=== Section Start ===

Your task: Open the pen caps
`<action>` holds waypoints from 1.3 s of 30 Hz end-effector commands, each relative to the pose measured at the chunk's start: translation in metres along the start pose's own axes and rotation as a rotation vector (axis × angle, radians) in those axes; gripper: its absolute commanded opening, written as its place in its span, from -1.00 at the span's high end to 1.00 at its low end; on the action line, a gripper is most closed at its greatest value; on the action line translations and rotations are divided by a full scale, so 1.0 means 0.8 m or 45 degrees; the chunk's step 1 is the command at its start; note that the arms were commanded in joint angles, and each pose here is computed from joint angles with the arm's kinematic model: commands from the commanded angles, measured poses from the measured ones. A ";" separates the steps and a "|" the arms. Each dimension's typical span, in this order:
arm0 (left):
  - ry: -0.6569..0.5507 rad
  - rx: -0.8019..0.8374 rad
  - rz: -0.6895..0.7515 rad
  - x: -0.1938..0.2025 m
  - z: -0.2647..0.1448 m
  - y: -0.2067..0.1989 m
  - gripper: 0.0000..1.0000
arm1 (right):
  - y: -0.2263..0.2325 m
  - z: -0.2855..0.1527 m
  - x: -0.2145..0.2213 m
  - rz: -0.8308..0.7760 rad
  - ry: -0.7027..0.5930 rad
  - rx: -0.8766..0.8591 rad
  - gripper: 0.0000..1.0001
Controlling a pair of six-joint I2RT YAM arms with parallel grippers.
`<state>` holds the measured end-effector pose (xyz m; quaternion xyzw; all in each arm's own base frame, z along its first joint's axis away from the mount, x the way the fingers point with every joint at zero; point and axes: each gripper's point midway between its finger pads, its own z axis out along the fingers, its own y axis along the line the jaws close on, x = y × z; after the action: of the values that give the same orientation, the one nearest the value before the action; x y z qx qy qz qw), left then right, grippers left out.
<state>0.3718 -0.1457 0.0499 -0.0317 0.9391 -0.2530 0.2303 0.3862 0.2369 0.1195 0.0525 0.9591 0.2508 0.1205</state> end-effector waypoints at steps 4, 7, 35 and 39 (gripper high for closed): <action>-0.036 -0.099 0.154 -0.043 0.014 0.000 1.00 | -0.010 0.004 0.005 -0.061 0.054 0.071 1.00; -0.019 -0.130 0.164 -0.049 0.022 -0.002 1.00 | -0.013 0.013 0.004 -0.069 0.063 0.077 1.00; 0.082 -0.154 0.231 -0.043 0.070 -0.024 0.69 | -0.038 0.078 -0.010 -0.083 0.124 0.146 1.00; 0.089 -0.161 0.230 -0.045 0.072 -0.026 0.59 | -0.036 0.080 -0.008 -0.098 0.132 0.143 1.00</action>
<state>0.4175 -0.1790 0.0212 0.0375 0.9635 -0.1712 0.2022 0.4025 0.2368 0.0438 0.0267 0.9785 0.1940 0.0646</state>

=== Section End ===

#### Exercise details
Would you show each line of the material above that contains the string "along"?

#### Written solution
`<action>` holds waypoints from 1.3 s of 30 Hz end-effector commands, each relative to the pose measured at the chunk's start: translation in metres along the start pose's own axes and rotation as a rotation vector (axis × angle, radians) in those axes; gripper: its absolute commanded opening, written as its place in its span, from -1.00 at the span's high end to 1.00 at its low end; on the action line, a gripper is most closed at its greatest value; on the action line translations and rotations are divided by a full scale, so 1.0 means 0.8 m or 45 degrees; the chunk's step 1 is the command at its start; note that the arms were commanded in joint angles, and each pose here is computed from joint angles with the arm's kinematic model: commands from the commanded angles, measured poses from the measured ones. A ";" separates the steps and a "|" the arms. Each dimension's typical span, in this order:
`<state>` holds the measured end-effector pose (xyz m; quaternion xyzw; all in each arm's own base frame, z along its first joint's axis away from the mount, x the way the fingers point with every joint at zero; point and axes: each gripper's point midway between its finger pads, its own z axis out along the fingers, its own y axis along the line the jaws close on, x = y × z; after the action: of the values that give the same orientation, the one nearest the value before the action; x y z qx qy qz qw), left then right, grippers left out.

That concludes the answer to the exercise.